Et si il y en a un qui a compris que son petit business pouvait prendre une sacrée ampleur, c'est bien Phineas Taylor Barnum, cet américain qui se lance durant ce siècle dans le monde des spectacles
Ici une cire de la main du géant de Barnum vue au musée Fragonard.
Pour sa première sirène, Barnum est malin puisqu'il va jouer sur l'effet boule de neige des journaux : il va envoyer l'information aux médias et ces derniers vont publier des articles de façon simultanée. Ce qui lui assure une belle publicité.
Tout le monde veut se précipiter pour voir la sirène ! Les anatomistes ne sont pas plus étonnés que ça de la potentielle existence de sirène car après tout, pour eux, beaucoup d'animaux marins portent des noms anglais : sea-horses, sea-lions, sea-dogs. Va pour Sea-woman hein !
En réalité, une des grosses déceptions du public s'avère être qu'on leur avait vendu dans les journaux des sirènes aux seins nus et graciles....
Et qu'ils se retrouvent devant cette chose disons le, fort vilaine. Certains journaux disent même “the Feejee lady is the very incarnation of ugliness.” La Dame des Fidji est vraiment l'incarnation de la laideur”.
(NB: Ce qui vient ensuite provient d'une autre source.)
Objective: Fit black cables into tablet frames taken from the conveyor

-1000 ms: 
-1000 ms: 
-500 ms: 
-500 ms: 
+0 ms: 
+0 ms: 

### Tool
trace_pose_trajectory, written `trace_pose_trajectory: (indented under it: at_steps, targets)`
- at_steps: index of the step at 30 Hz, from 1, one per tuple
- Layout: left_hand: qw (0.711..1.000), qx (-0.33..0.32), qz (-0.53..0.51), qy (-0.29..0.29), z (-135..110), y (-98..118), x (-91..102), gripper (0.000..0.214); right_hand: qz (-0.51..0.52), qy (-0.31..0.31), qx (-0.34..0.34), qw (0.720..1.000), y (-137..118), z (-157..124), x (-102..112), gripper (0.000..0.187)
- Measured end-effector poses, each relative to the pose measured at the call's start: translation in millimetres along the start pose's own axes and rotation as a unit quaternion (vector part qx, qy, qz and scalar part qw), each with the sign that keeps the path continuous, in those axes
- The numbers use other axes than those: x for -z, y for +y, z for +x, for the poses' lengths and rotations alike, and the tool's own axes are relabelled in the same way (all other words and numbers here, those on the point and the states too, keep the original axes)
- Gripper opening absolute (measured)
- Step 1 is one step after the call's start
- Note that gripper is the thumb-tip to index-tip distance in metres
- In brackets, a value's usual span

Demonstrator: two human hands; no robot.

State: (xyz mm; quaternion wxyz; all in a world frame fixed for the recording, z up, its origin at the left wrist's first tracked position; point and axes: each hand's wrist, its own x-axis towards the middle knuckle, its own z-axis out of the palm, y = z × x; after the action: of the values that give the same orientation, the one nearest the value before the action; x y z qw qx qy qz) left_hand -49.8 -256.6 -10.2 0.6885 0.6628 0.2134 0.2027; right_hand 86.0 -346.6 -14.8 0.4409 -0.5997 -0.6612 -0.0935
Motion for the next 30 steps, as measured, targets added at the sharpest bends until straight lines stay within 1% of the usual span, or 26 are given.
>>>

Mais cela faisait le bonheur des naturalistes qui viennent eux aussi découvrir la sirène, l'analyser et en débattre pour savoir si oui ou non cela est vrai ou si c'est une grosse arnaque.
Bien sûr, venant de Barnum, c'est une grosse arnaque. En revanche là où c'est intéressant, c'est de comprendre la provenance. On part alors au Japon découvrir la ningyo.
La ningyo est tout simplement la sirène de ma mythologie japonaise. Lorsqu'elles étaient capturées, il était dit qu'elles déclenchaient les pires catastrophes. Pour autant, assez tôt dans leur histoire les japonais ont créé des répliques de femmes sirènes.
Et là on va avoir notre second retournement de situation muséal : Après la pièce XIXe, on part sur des pièces japonaises pouvant être bien plus anciennes ! Double intérêt pour les sirènes vilaines.
Les fausses sirènes sont dans les temples afin de conjurer les épidémies ou tout autre évènement chaotiques. Les japonais fabriquent alors ces fausses sirènes et au XIXe ces dernières intéressent beaucoup les européens et les américains. Si Barnum présente la première en 1842
La vente en masse s'est produite à peu près 10 ans plus tard de la part des artisans japonais. Comme ils ont remarqué que leur artisanat avait un petit succès, ils en ont profité. Les sirènes vendues n'étaient alors ni sacrées et n'avaient pas un intérêt religieux.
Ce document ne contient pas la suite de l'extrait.